• [PROBLEM]: Set down exactly the entries below, beginning at their first line and ending at the line with "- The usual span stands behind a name".

• [EXTRACTED RECORDS]:
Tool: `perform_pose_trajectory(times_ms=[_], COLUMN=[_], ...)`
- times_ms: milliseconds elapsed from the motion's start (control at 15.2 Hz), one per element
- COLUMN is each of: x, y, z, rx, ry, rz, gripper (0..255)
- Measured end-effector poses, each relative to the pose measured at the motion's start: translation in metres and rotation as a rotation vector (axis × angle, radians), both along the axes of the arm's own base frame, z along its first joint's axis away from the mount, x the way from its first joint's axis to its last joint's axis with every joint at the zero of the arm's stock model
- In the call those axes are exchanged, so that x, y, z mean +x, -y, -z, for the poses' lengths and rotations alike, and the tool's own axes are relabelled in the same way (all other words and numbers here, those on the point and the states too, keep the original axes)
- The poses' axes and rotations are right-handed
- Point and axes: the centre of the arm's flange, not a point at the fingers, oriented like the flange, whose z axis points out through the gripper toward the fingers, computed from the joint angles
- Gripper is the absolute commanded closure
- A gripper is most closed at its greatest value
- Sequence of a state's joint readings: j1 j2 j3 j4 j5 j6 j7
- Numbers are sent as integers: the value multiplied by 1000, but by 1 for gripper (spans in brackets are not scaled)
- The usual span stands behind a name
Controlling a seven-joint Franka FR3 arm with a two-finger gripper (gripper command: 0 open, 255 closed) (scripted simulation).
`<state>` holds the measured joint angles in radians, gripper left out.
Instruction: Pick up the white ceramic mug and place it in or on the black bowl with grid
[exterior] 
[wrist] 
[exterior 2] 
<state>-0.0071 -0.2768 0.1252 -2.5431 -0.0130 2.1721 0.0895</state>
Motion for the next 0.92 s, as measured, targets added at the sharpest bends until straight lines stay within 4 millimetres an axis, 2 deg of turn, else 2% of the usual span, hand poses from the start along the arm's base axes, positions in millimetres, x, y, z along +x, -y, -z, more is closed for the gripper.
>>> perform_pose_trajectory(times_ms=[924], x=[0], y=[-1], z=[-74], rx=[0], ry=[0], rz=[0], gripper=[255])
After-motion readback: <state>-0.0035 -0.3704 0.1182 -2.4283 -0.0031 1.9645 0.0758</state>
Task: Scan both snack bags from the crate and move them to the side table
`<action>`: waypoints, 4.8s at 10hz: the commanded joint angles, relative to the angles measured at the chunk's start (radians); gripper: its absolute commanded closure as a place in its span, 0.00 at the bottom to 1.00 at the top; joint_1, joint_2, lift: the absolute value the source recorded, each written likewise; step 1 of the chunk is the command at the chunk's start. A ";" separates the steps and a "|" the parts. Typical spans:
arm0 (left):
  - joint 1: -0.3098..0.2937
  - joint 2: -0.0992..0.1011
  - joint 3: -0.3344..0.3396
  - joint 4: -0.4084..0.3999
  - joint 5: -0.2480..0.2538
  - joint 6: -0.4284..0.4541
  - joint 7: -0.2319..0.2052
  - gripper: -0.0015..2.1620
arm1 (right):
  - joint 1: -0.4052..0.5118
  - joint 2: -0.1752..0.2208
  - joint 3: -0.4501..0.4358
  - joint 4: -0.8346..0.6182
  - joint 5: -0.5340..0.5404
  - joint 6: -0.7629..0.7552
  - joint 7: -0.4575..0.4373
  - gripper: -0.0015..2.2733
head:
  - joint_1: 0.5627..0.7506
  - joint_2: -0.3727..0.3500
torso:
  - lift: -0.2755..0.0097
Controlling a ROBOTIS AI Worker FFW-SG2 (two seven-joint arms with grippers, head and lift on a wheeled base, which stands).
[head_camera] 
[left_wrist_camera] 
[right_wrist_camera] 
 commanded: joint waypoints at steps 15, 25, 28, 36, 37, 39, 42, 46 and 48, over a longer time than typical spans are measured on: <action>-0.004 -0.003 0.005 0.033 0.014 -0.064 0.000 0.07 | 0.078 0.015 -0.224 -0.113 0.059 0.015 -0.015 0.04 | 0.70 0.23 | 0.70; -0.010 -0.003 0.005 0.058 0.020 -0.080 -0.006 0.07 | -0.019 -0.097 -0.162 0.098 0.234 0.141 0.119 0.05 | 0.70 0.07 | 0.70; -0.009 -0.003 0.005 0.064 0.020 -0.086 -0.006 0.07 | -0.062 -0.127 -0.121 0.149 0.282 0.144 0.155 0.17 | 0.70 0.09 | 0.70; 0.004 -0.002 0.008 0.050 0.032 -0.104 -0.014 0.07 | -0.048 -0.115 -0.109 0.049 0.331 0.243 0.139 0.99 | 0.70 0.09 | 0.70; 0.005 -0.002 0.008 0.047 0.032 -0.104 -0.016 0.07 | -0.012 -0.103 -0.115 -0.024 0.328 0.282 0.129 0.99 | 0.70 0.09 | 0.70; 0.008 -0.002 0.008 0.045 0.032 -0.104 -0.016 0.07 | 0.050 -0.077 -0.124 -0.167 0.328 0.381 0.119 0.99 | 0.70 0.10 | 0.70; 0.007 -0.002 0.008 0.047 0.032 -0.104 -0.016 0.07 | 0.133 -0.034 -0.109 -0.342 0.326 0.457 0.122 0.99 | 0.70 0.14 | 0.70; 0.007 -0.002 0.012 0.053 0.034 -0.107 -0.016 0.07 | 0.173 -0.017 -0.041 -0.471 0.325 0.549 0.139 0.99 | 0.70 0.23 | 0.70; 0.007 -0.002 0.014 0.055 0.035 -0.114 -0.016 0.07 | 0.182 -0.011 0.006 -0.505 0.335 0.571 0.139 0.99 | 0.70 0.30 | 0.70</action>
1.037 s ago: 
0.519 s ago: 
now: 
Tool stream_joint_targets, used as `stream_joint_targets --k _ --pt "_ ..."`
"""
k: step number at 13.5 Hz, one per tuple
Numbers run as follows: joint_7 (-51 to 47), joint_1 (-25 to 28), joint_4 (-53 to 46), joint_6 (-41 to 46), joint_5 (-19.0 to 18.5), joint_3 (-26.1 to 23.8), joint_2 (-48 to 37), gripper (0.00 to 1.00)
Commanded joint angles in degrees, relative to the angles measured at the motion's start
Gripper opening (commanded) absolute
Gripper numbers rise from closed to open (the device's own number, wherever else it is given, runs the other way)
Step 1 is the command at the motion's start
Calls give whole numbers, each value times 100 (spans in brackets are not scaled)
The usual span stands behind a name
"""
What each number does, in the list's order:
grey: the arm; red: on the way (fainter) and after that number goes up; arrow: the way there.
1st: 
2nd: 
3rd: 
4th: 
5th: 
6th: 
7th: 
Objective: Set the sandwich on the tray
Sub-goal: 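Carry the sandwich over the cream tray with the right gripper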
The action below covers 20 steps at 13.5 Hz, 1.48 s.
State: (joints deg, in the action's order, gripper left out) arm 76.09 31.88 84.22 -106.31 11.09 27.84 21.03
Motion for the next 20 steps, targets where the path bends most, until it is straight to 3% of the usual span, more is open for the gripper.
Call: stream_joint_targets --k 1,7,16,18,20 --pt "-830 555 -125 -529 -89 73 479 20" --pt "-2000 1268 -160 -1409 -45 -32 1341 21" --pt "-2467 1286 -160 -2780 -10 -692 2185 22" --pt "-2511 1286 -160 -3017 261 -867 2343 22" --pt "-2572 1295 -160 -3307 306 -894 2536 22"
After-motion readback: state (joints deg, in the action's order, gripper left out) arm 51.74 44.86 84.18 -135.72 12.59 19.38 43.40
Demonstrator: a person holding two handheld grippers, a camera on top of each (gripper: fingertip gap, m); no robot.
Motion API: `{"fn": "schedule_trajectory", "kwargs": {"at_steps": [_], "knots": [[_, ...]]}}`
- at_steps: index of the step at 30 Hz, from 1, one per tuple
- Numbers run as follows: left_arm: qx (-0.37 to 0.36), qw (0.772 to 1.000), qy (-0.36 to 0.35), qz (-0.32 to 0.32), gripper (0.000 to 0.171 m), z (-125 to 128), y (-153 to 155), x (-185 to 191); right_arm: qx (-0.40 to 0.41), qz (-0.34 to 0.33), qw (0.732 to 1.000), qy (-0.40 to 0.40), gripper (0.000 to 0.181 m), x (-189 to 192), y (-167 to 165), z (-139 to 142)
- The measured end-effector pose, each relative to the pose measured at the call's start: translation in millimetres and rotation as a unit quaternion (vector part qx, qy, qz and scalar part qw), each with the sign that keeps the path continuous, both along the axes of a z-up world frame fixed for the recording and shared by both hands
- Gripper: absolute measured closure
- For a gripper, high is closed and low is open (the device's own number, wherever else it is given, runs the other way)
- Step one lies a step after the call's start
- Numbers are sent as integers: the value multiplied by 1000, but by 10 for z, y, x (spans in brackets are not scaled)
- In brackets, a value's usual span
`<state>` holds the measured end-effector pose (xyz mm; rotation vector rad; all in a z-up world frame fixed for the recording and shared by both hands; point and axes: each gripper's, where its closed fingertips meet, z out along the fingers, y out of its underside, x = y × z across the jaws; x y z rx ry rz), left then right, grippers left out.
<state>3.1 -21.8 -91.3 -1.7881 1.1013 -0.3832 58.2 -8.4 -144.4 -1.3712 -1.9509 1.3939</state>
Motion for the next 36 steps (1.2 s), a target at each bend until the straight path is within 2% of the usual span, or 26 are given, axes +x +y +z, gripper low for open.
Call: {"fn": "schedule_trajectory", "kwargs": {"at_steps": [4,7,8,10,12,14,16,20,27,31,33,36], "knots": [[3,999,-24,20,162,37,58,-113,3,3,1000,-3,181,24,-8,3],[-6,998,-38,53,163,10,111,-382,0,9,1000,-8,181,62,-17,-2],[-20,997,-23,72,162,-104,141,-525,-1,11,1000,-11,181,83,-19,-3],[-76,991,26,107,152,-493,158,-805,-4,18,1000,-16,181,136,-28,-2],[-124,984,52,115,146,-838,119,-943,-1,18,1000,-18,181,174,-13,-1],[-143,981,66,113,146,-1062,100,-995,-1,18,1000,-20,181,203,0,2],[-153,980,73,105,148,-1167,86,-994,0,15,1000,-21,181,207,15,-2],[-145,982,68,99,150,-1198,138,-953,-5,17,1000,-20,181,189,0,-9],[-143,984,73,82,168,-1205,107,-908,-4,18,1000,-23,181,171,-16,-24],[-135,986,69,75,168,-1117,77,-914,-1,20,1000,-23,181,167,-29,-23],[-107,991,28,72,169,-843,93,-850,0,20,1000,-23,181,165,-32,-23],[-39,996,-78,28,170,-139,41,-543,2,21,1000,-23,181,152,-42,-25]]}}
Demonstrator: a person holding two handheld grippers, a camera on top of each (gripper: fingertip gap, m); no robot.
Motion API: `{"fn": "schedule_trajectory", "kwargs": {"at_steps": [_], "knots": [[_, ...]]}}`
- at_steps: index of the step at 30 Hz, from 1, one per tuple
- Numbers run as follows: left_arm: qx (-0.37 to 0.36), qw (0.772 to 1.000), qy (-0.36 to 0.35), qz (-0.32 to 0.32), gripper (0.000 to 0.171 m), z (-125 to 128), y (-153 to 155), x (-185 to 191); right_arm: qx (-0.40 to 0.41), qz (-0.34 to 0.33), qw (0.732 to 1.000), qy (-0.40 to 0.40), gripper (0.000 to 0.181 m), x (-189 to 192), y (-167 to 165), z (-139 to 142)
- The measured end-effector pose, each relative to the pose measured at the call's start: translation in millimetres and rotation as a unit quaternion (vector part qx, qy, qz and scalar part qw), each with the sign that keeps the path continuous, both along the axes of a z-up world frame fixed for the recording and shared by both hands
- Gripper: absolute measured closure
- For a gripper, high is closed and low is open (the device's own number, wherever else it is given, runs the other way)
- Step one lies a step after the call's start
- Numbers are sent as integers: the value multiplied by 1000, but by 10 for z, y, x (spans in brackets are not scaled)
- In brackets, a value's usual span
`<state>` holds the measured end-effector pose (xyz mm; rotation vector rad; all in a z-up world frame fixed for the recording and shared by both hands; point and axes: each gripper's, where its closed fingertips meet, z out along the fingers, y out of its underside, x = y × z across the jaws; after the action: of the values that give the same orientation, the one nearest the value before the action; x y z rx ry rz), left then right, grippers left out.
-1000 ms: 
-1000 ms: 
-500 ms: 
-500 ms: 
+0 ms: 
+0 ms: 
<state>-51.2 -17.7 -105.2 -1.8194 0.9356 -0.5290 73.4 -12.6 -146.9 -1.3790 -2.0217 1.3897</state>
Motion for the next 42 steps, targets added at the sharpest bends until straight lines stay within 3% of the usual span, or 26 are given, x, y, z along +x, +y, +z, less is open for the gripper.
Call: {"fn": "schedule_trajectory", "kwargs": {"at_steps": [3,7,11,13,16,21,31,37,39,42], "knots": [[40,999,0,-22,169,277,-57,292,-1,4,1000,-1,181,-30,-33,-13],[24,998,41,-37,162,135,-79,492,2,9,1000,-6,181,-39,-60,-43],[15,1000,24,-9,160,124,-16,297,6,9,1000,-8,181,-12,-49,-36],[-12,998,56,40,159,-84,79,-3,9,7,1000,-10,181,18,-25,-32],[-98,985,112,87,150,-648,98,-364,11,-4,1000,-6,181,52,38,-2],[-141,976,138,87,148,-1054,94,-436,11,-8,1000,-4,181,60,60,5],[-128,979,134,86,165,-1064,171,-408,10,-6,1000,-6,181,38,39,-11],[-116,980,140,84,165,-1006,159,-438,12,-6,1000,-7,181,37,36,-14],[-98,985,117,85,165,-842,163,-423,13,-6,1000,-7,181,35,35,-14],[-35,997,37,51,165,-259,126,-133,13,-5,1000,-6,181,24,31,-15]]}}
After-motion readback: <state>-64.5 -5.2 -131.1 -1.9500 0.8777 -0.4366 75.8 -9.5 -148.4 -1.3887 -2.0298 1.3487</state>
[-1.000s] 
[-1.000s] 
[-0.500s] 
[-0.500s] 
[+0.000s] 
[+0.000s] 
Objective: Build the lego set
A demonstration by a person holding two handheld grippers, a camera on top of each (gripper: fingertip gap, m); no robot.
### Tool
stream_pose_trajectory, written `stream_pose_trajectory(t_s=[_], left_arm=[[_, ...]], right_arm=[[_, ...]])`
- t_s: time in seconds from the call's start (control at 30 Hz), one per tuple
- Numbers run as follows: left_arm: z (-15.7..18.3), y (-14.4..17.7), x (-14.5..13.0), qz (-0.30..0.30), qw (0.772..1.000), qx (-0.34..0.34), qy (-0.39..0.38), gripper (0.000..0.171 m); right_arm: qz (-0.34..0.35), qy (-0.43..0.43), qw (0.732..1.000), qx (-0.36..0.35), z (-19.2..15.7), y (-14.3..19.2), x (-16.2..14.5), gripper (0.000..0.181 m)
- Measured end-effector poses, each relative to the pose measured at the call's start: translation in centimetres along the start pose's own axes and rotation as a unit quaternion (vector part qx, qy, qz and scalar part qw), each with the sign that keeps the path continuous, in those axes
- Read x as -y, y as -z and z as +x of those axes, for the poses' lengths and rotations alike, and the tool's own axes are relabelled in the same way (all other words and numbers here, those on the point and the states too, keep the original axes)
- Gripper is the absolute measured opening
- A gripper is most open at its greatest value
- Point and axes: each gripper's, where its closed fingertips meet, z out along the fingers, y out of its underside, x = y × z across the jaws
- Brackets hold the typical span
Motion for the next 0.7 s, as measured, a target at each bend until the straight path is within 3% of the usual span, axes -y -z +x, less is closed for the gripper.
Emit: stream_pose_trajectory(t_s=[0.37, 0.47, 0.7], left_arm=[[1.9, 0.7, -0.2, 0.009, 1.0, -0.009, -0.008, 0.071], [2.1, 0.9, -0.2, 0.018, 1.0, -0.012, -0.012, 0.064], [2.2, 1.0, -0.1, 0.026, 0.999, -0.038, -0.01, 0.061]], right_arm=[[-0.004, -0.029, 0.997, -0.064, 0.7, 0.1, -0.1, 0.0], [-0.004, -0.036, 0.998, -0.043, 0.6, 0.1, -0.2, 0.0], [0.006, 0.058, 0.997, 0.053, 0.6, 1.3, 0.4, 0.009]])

• [FINISHED EXERCISE]:
Tool: `perform_pose_trajectory(times_ms=[_], COLUMN=[_], ...)`
- times_ms: milliseconds elapsed from the motion's start (control at 15.2 Hz), one per element
- COLUMN is each of: x, y, z, rx, ry, rz, gripper (0..255)
- Measured end-effector poses, each relative to the pose measured at the motion's start: translation in metres and rotation as a rotation vector (axis × angle, radians), both along the axes of the arm's own base frame, z along its first joint's axis away from the mount, x the way from its first joint's axis to its last joint's axis with every joint at the zero of the arm's stock model
- In the call those axes are exchanged, so that x, y, z mean +x, -y, -z, for the poses' lengths and rotations alike, and the tool's own axes are relabelled in the same way (all other words and numbers here, those on the point and the states too, keep the original axes)
- The poses' axes and rotations are right-handed
- Point and axes: the centre of the arm's flange, not a point at the fingers, oriented like the flange, whose z axis points out through the gripper toward the fingers, computed from the joint angles
- Gripper is the absolute commanded closure
- A gripper is most closed at its greatest value
- Sequence of a state's joint readings: j1 j2 j3 j4 j5 j6 j7
- Numbers are sent as integers: the value multiplied by 1000, but by 1 for gripper (spans in brackets are not scaled)
- The usual span stands behind a name

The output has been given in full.